**What is expected**
Tally the lines of the listing below in which the string "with" occurs, and give the tally alone.

**Data below**
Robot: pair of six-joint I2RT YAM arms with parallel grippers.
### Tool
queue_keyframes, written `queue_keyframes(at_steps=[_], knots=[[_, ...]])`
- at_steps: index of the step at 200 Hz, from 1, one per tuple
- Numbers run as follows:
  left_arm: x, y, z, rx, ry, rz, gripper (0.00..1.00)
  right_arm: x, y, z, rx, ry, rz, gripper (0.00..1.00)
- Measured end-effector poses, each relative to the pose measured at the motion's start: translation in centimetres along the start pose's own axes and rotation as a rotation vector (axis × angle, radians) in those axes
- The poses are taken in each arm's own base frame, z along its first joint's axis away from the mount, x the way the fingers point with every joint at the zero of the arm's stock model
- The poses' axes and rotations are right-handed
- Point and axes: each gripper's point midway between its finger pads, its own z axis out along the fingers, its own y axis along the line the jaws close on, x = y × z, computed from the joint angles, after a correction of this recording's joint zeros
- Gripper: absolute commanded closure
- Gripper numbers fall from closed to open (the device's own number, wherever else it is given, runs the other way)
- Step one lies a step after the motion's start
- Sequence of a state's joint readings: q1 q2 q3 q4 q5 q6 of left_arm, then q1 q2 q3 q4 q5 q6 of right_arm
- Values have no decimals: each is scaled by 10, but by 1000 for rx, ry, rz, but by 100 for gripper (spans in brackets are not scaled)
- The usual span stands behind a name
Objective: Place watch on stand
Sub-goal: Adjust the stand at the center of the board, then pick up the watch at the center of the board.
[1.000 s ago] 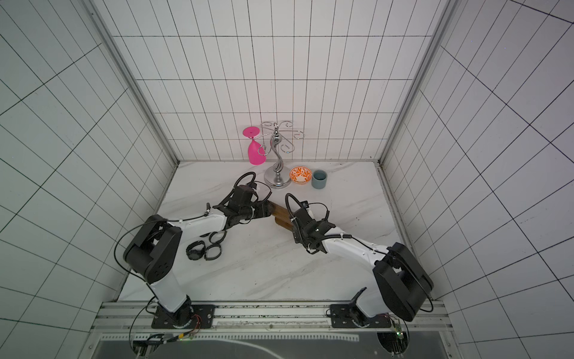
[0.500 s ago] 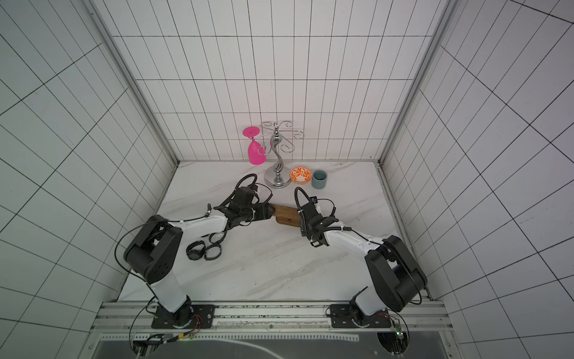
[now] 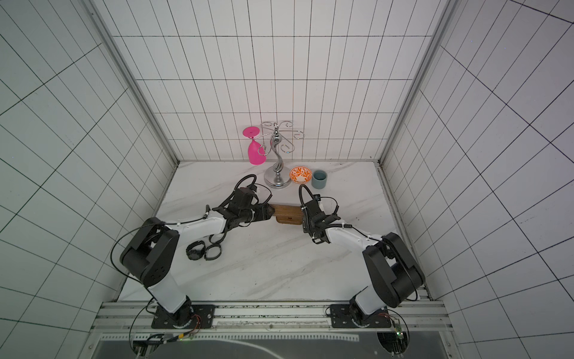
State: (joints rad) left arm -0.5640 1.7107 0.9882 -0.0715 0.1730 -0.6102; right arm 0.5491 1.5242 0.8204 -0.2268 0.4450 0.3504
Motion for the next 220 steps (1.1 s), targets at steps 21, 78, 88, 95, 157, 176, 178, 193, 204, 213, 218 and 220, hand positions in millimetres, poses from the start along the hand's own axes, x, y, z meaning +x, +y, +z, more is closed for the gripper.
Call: queue_keyframes(at_steps=[21,78,88,95,157,176,178,193,204,213,218,220], knots=[[0,2,-10,-15,-16,-2,29,1,5,-2,-28,6,-6,0],[-5,33,-113,-172,-204,-6,29,-26,51,-87,-261,-184,-44,1],[-9,46,-131,-219,-250,-20,29,-23,57,-97,-296,-198,-54,1],[-9,56,-141,-252,-277,-31,30,-19,61,-101,-312,-199,-62,1],[15,144,-166,-542,-248,-121,38,6,74,-105,-360,-177,-100,1],[27,153,-151,-572,-169,-114,41,6,72,-108,-369,-187,-94,2],[28,155,-149,-576,-158,-115,42,6,72,-108,-370,-189,-93,2],[37,162,-133,-606,-73,-111,46,6,70,-110,-375,-199,-86,2],[42,165,-122,-615,-20,-105,48,6,69,-111,-378,-204,-84,2],[45,167,-115,-617,11,-105,48,7,69,-111,-378,-205,-82,2],[47,168,-111,-619,26,-103,48,7,69,-110,-378,-204,-83,2],[48,168,-111,-619,30,-103,48,8,69,-110,-377,-203,-84,2]])
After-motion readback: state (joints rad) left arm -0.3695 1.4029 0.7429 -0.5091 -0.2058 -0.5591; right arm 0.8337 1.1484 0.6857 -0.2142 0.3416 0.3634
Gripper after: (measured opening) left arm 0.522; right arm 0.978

**Answer space**
2